**Instructions for the task:**
Each line of the data below that contains "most" must be copied.

[Stored items from a collection]
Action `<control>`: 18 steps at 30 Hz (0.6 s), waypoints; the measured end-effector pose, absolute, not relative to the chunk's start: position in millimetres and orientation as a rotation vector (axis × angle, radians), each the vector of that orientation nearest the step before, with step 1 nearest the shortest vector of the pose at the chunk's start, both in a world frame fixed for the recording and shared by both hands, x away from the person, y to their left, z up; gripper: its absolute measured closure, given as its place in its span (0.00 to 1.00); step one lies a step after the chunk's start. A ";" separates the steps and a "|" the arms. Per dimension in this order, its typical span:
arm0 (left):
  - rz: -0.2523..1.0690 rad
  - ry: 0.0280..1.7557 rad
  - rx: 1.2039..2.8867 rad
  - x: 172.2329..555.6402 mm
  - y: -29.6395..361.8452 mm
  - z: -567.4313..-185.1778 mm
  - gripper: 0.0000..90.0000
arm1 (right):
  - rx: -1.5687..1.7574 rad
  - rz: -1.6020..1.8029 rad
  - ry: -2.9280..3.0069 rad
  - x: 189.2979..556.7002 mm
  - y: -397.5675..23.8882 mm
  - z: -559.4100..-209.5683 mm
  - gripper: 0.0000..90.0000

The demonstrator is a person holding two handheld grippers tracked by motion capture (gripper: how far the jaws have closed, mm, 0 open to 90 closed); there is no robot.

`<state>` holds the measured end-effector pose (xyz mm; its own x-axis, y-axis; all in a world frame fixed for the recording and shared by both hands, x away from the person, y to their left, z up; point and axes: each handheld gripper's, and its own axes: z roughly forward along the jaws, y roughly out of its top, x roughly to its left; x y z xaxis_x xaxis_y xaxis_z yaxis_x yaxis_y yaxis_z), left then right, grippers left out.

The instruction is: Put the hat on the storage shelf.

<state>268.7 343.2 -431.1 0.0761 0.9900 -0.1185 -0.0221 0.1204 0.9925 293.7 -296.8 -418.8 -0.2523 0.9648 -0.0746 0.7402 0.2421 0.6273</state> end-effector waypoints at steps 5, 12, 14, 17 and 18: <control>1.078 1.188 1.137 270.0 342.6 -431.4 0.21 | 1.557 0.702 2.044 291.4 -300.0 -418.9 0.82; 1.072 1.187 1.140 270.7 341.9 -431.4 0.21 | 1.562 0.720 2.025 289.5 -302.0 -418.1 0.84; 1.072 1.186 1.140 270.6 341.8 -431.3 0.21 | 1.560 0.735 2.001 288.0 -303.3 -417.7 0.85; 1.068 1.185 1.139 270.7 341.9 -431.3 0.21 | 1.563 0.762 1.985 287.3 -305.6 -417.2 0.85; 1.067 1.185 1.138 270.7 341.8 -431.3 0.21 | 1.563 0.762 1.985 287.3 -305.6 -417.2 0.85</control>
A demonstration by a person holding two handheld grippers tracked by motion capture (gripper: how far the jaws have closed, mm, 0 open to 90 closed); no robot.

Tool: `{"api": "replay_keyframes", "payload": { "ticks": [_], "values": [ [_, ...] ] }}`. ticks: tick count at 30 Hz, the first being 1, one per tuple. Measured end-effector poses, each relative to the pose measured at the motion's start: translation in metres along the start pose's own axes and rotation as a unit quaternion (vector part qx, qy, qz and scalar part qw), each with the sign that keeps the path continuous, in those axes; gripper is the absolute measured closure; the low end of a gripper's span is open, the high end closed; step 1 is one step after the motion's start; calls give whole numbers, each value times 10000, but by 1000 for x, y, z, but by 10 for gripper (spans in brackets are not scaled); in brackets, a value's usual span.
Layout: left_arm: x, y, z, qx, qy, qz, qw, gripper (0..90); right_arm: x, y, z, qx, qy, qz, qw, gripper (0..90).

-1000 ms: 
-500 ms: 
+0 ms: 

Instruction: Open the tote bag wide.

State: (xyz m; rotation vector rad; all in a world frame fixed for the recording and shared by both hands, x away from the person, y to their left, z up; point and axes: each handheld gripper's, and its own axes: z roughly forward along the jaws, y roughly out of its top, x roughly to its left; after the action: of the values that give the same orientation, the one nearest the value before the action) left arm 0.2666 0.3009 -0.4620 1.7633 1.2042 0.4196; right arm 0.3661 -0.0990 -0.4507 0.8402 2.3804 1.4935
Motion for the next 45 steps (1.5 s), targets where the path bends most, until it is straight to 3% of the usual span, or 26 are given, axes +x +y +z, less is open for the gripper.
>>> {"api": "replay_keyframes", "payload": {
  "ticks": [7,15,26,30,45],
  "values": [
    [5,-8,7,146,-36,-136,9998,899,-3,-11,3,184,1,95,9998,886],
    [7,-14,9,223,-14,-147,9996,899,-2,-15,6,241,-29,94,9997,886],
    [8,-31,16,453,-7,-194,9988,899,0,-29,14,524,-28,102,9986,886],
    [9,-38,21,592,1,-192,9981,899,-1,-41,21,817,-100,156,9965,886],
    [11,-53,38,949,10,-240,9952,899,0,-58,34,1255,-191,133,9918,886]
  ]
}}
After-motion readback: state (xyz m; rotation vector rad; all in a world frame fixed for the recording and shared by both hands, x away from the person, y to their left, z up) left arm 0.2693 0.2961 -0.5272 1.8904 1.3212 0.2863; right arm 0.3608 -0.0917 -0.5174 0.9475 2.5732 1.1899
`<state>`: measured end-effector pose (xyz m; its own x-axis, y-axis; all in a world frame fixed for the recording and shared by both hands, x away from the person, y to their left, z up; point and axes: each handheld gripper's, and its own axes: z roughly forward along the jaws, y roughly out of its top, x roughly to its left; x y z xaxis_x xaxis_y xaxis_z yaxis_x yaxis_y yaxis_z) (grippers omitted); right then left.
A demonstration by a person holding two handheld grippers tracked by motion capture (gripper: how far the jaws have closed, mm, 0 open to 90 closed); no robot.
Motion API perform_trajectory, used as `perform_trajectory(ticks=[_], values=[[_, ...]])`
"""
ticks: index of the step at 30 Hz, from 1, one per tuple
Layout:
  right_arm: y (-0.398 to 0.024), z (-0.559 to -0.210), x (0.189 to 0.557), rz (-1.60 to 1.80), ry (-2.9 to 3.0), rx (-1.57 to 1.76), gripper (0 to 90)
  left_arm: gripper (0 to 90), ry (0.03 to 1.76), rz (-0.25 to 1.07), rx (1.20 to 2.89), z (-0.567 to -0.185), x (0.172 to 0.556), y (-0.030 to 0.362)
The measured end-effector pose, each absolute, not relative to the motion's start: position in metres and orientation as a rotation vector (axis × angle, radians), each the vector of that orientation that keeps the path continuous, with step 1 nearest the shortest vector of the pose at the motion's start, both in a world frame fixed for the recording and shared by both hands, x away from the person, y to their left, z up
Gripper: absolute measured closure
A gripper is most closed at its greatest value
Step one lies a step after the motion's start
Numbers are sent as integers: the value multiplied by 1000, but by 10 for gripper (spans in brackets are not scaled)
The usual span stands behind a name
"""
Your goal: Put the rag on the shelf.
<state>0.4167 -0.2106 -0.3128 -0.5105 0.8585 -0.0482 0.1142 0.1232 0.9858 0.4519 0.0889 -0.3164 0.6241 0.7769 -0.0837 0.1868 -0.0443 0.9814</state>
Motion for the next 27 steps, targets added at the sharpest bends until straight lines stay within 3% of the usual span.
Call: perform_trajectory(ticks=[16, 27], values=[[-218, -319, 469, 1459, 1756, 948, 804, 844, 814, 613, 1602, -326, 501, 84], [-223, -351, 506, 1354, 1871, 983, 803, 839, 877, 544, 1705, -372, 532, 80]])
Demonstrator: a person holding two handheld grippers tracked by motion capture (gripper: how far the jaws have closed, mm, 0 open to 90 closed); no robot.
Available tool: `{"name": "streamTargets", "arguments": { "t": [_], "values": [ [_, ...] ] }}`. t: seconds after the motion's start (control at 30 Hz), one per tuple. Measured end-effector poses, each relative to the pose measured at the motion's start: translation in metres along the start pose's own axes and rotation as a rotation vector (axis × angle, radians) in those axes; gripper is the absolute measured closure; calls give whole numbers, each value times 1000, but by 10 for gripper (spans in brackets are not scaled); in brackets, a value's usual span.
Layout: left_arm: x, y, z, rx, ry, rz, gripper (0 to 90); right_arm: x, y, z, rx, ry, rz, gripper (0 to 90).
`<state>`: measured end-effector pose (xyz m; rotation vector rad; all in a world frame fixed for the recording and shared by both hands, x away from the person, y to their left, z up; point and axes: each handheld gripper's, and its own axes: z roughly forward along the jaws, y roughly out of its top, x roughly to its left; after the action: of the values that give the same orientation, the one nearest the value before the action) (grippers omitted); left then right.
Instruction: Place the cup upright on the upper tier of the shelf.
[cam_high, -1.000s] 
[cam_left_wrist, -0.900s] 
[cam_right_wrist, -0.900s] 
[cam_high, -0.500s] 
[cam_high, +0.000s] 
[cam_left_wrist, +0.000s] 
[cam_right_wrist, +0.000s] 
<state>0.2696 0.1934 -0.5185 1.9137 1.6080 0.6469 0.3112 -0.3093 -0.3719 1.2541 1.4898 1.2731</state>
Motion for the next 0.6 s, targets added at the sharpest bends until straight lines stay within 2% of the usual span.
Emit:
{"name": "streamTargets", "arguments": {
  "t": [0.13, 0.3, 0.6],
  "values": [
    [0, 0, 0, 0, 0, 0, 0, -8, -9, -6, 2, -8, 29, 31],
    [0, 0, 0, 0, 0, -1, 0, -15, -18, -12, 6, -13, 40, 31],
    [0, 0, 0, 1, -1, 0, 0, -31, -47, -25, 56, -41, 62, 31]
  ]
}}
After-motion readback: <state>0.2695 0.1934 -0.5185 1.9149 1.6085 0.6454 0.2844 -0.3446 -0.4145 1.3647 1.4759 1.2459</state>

**Answer box:**
Motion for the next 45 steps (1.5 s), targets where the path bends most, until it is straight to 3% of the usual span, or 26 are given, axes +x +y +z, less is open for the gripper.
A gripper is most closed at its greatest value

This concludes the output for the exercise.